Personal information
- Full name: Albert James William Price
- Date of birth: 4 October 1917
- Place of birth: Wrockwardine, England
- Date of death: 1995 (aged 77–78)
- Position: Centre forward

Senior career*
- Years: Team / Apps / (Gls)
- Wrockwardine Wood
- 1937–1947: Huddersfield Town / 51 / (23)
- 1947–1948: Reading / 15 / (2)
- 1948–1949: Hull City / 8 / (5)
- 1949–1952: Bradford City / 54 / (28)
- Winsford United

= Billy Price (footballer, born 1917) =

English footballer

Albert James William Price (4 October 1917 – 1995) was a professional footballer.

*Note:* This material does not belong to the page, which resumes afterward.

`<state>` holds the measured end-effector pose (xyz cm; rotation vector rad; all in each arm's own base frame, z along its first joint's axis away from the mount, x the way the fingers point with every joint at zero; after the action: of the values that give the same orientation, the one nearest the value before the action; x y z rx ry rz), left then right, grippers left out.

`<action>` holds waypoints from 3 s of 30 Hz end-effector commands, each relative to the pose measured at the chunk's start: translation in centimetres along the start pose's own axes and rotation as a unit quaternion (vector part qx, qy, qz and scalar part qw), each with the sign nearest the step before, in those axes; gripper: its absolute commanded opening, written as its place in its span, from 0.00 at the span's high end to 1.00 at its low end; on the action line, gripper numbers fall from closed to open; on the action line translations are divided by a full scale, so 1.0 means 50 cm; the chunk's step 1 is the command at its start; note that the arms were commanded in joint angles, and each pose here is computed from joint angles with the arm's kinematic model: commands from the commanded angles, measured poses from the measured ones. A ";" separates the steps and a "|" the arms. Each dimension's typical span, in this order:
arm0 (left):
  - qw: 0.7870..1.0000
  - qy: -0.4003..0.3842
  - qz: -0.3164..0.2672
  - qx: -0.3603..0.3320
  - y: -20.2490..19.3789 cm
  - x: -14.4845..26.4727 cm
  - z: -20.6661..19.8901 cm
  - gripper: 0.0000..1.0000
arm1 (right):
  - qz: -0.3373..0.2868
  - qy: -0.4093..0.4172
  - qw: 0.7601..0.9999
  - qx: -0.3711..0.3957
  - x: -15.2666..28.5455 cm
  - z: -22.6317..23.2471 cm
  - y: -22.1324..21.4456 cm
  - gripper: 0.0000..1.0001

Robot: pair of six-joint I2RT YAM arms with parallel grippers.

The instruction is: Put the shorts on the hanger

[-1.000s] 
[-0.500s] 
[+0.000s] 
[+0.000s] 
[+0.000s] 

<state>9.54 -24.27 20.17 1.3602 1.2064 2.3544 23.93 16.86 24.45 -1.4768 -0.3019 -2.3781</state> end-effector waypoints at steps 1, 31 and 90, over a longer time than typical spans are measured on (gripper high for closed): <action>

He played as centre forward.

Born in Wrockwardine, Shropshire, Billy Price's career started at local side Wrockwardine Wood, before he signed for Huddersfield Town. His Town career was interrupted by the Second World War but by the time he left for Reading two years after the war he had scored 23 goals from 51 games. After a short stay at Reading he had a shorter spell at Hull City, although he did manage five goals in just eight games.

Instead he moved to Bradford City in October 1949, scoring a penalty in his second game, and finishing his first season as top goal-scorer with 12 league goals and four FA Cup goals including a hat-trick in a 9–0 rout of Fleetwood. Another 15 goals saw him finish as top goal-scorer again in 1950–51 before he left the following season after making just eight starts. His career took him to non-league Winsford United.